Dubovitskaya dice que los rusos sabían que el teatro estaba lleno de mujeres y niños. Habían tomado los barrios de los alrededores y se habían instalado una noche en una sucursal del banco Pumb, a 250 metros de distancia. Las fuerzas armadas de Ucrania habían pintado la palabra “niños” en letras gigantes fuera del teatro.
Ella y sus hijos se mudaron al segundo piso y se encontraban en la sala de proyecciones cuando cayó la bomba. No se sabe con certeza cuántas personas murieron ni qué pasó con Sukhov, el actor que también había estado organizando las tareas de ayuda. Dubovitskaya se encontró el 23 de marzo con su marido, Dmitry, que había vuelto de Polonia para buscarla y la encontró en un campamento de la Cruz Roja.
“Las comunicaciones en la ciudad eran inexistentes. Me dejé el teléfono y la mochila cuando salimos corriendo del teatro”, dice. “Dima [el diminutivo de su marido] vino a la escuela de las afueras de Mariúpol donde vivíamos. Primero vio a nuestro hijo, pero no lo reconoció porque había perdido mucho peso”. La familia está ahora acampada en un sótano de Leópolis con otros 25 desplazados.
Entretanto, Yurin cuenta que su madre, que trabajaba como limpiadora en las oficinas del periódico Pryazovia Worker de Mariúpol, consiguió escapar unos días después de su épica travesía a nado en el mar de Azov. Ahora se encuentra con su hermana en la ciudad de Berdiansk, ocupada por los rusos.
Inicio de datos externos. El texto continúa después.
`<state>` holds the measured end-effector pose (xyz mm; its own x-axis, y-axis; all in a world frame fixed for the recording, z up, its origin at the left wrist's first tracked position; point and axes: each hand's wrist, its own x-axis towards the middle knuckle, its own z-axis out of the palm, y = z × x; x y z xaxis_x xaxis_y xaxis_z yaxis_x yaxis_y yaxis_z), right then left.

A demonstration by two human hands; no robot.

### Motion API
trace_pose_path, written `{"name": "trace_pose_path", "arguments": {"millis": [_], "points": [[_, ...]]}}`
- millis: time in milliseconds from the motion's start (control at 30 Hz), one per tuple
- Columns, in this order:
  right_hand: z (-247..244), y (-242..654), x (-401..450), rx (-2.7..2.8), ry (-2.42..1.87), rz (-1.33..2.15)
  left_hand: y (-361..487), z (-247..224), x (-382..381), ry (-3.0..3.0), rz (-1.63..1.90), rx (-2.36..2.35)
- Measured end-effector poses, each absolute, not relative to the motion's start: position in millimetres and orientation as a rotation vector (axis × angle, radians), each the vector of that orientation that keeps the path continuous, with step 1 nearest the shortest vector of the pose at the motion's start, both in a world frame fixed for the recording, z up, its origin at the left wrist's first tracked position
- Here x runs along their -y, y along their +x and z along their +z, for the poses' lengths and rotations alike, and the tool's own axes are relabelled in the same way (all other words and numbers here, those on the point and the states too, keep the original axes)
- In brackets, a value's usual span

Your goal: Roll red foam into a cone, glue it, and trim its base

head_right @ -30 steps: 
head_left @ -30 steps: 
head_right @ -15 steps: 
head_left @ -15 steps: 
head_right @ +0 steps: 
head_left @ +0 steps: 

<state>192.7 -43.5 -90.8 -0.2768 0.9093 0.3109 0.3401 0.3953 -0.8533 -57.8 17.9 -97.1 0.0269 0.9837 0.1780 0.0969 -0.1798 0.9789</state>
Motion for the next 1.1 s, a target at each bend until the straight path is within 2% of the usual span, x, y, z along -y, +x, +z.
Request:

“Lo que los rusos hicieron en el teatro fue un acto de terrorismo”, dice él. “Sabían que había gente de paz en el interior. Mataron a cientos de personas. Fue la misma historia cuando bombardearon el hospital de maternidad... Tengo 31 años, estoy en edad de luchar. Si me hubieran atrapado, me habrían torturado y hecho prisionero. Gracias a Dios que conocía muy bien la costa de Mariúpol. Eso me salvo la vida”.